Nos derniers résultats sont cohérents avec ceux d’autres études et fournissent des preuves supplémentaires que la variation génétique humaine peut avoir un impact sur le développement d'une COVID-19 sévère, probablement en influençant la réponse immunitaire chez une personne infectée par le SRAS-CoV-2. Plusieurs équipes de scientifiques utilisent les résultats de ce GWAS pour des analyses de suivi afin de découvrir les voies biochimiques impliquées dans la COVID-19 sévère. Ceux-ci peuvent fournir des indices pour comprendre la progression de la maladie et ainsi contribuer à la compréhension clinique et à la prise en charge des patients. Les analyses de suivi en cours aident également à identifier le gène causal unique lorsqu'une région associée comporte de nombreux gènes, comme sur le chromosome 3, et à identifier les tissus potentiellement affectés par ces variantes génétiques (pour en savoir plus, lisez cet article récent destiné aux scientifiques).

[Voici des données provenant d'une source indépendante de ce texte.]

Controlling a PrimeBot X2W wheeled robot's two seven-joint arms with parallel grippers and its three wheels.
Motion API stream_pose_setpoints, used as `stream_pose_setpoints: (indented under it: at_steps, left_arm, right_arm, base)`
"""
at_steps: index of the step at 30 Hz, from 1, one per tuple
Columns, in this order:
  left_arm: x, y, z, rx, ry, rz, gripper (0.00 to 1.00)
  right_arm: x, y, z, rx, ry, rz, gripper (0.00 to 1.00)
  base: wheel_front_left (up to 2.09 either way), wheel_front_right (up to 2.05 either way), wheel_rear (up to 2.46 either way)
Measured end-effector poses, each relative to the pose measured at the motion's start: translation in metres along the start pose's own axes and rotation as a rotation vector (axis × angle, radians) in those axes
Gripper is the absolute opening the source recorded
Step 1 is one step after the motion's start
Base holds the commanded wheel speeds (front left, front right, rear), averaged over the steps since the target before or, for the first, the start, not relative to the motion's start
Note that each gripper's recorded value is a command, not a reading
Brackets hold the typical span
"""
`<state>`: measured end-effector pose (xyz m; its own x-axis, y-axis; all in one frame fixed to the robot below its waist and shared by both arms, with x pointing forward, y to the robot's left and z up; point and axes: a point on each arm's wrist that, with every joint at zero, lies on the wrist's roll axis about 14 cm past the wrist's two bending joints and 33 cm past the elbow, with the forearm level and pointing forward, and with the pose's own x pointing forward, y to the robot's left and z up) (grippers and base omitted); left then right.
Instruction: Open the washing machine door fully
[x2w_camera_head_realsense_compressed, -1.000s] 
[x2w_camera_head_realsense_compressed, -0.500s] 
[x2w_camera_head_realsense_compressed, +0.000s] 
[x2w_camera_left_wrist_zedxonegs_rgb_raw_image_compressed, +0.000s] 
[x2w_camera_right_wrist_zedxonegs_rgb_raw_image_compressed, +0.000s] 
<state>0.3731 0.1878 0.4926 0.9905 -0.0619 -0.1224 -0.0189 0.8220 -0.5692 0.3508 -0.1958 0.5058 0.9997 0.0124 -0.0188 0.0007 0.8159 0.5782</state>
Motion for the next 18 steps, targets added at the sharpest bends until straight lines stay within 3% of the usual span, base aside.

Comme l'illustre l'augmentation des cas dans notre étude de juillet à octobre, nous continuons à élargir nos données. Lors du prochain gel des données en décembre 2020, nous répéterons notre analyse avec une taille d'échantillon accrue qui, nous l'espérons, reproduira nos résultats actuels et identifiera potentiellement de nouvelles variantes génétiques associées à la COVID-19. De plus, nous continuons d’affiner la façon dont nous définissons les cas et les contrôles pour les futures analyses. Grâce à ces études génétiques supplémentaires, nous espérons pouvoir améliorer la compréhension de la façon dont la variation génétique influence la gravité et la sensibilité partielle de la COVID-19.
Merci à Shea Andrews et Andrea Ganna pour leurs excellents commentaires et révisions. Nous tenons particulièrement à remercier toutes les études qui ont contribué aux résultats de notre étude (Figure 4).
Figure 4: Liste des partenaires qui ont contribué à la COVID-19 HGI. Adapté de la présentation d'Andrea Ganna sur la COVID-19 HGI à l'American Society of Human Genetics Meeting en octobre 2020.